For $.40 to $.60, if I use a polymer electrolytic I need one single component and the micro’s built in brownout detection should let me know when my internal reference is lowering (which I don’t really underatand how that works, but it’s a different post I’ll make). I’m highly inclined to go that route where I have 5v, 330uF, and as long as I’m above 4.5V I’m good to write knowing it’ll be X time before my 330uF let’s the voltage come down to my minimum 1.8V the chip stops working at. Or I’m all mixed up!!
jnz:
--- Quote from: GeorgeOfTheJungle on October 14, 2018, 06:17:22 pm ---
E= V*I*t
5[V]*50e-3[A]*2e-3[s]= 0.5 mJ (after the LDO)
12[V]*50e-3[A]*2e-3[s]= 1.2 mJ (before the LDO)
E= CV²/2
22e-6[F]*12[V]*12[V]/2= 1.58 mJ
--- End quote ---
I’ll also copy that down into my notes. I think it does make sense to consider in joules as well as in farads.
GeorgeOfTheJungle:
--- Quote from: jnz on October 14, 2018, 09:52:17 pm ---
--- Quote from: GeorgeOfTheJungle on October 14, 2018, 06:17:22 pm ---
E= V*I*t
5[V]*50e-3[A]*2e-3[s]= 0.5 mJ (after the LDO)

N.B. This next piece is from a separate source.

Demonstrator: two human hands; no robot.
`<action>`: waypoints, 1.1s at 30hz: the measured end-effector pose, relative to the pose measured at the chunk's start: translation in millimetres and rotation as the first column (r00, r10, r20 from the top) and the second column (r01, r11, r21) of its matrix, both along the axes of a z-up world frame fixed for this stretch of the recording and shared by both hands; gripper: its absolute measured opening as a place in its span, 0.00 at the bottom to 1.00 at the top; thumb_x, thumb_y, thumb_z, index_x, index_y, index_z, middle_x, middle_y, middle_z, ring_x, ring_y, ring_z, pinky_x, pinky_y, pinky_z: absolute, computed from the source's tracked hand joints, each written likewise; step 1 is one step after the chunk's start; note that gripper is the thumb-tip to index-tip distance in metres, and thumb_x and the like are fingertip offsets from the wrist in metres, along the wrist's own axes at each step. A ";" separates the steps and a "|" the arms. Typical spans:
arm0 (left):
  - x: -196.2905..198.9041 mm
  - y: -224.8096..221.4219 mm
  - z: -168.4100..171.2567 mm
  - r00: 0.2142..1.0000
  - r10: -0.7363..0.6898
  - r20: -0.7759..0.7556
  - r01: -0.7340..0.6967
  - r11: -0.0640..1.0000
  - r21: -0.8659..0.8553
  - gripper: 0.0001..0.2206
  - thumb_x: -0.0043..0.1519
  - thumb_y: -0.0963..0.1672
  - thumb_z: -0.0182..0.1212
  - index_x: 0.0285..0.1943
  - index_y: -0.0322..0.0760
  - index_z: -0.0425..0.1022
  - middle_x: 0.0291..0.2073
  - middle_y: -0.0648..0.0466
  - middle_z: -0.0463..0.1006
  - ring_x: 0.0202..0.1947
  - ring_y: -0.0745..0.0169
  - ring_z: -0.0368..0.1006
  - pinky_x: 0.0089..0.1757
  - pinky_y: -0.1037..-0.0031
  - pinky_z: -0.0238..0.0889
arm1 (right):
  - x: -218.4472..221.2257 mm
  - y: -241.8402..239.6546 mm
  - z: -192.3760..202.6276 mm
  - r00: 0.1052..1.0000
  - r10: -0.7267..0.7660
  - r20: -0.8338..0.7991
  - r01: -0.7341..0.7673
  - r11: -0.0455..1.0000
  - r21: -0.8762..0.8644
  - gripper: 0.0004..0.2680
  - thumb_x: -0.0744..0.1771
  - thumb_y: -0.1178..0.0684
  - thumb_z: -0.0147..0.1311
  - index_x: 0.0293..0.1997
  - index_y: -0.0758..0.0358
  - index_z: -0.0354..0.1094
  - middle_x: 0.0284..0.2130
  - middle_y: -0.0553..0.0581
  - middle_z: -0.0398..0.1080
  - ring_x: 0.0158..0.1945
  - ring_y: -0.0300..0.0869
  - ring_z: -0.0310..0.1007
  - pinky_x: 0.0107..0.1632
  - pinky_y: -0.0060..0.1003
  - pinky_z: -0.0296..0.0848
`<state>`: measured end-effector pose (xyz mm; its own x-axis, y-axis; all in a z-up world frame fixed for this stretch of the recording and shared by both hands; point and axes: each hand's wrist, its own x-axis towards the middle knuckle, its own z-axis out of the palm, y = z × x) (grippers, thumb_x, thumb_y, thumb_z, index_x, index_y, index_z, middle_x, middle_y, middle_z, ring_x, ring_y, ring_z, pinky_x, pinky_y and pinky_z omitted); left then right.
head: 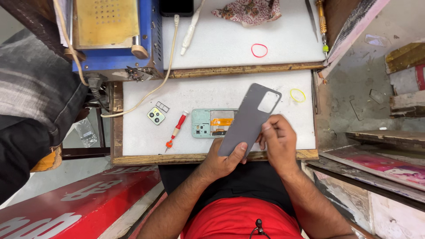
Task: The person uses a red screwdriver to manipulate components inside a disassembled smartphone chassis. They then pick up a grey back cover, peel off a protective film, and place it on the table. Finally, they lift the phone chassis to inspect the internal components.
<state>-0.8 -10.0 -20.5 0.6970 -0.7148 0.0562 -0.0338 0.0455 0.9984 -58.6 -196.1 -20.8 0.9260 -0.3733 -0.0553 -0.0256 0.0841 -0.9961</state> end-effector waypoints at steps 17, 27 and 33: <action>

12[V]*50e-3[A]*2e-3[s]= 1.2 mJ (before the LDO)
E= CV²/2
22e-6[F]*12[V]*12[V]/2= 1.58 mJ
--- End quote ---
I’ll also copy that down into my notes. I think it does make sense to consider in joules as well as in farads.
--- End quote ---
I find it easier to think about this in terms of energy.
We know:
Vo= Initial voltage= 5V
and
Eo= Initial energy in the capacitor= CVo²/2= 330e-6[F]*5[V]*5[V]/2= 4125 µJ
and
The µC consumes 500 µJ every 2 ms === 250 µJ every 1 ms. (*)
To know the voltage of the capacitor at a given time as a function of its energy:
E= CV²/2
=>
V= sqrt(2*E/C)
and
E= Eo-(250*t) (t in milliseconds)
=>
V(t)= sqrt((4125e-6-250e-6*t)*2/330e-6) (t in milliseconds)
And then we get:
https://docs.google.com/spreadsheets/d/1e7VZKLXoYMvlpKKmdPDZG3AF-rFIVKtU4AA9TOVvR8s/edit#gid=0
(*) V(t) at constant power is a different curve than at constant current than at constant R. Constant power is best in this case i.m.o.
http://google.com/search?q=capacitor+discharge+at+constant+power&tbm=isch
http://google.com/search?q=capacitor+discharge+at+constant+current&tbm=isch
http://google.com/search?q=capacitor+discharge+at+constant+r&tbm=isch
T3sl4co1l:
Here's a JS calculator for three common scenarios:
https://www.seventransistorlabs.com/Calc/PSHoldUp.html
Tim
max_torque:
--- Quote from: SL4P on October 12, 2018, 02:31:02 pm ---I have a dinky ATMEGA1284 project with some other stuff on the board... some fairly hungry
I detect loss of the unregulated incoming supply, and have a primary 1000uF in front of the protection diode, and 470 after... before the regulators...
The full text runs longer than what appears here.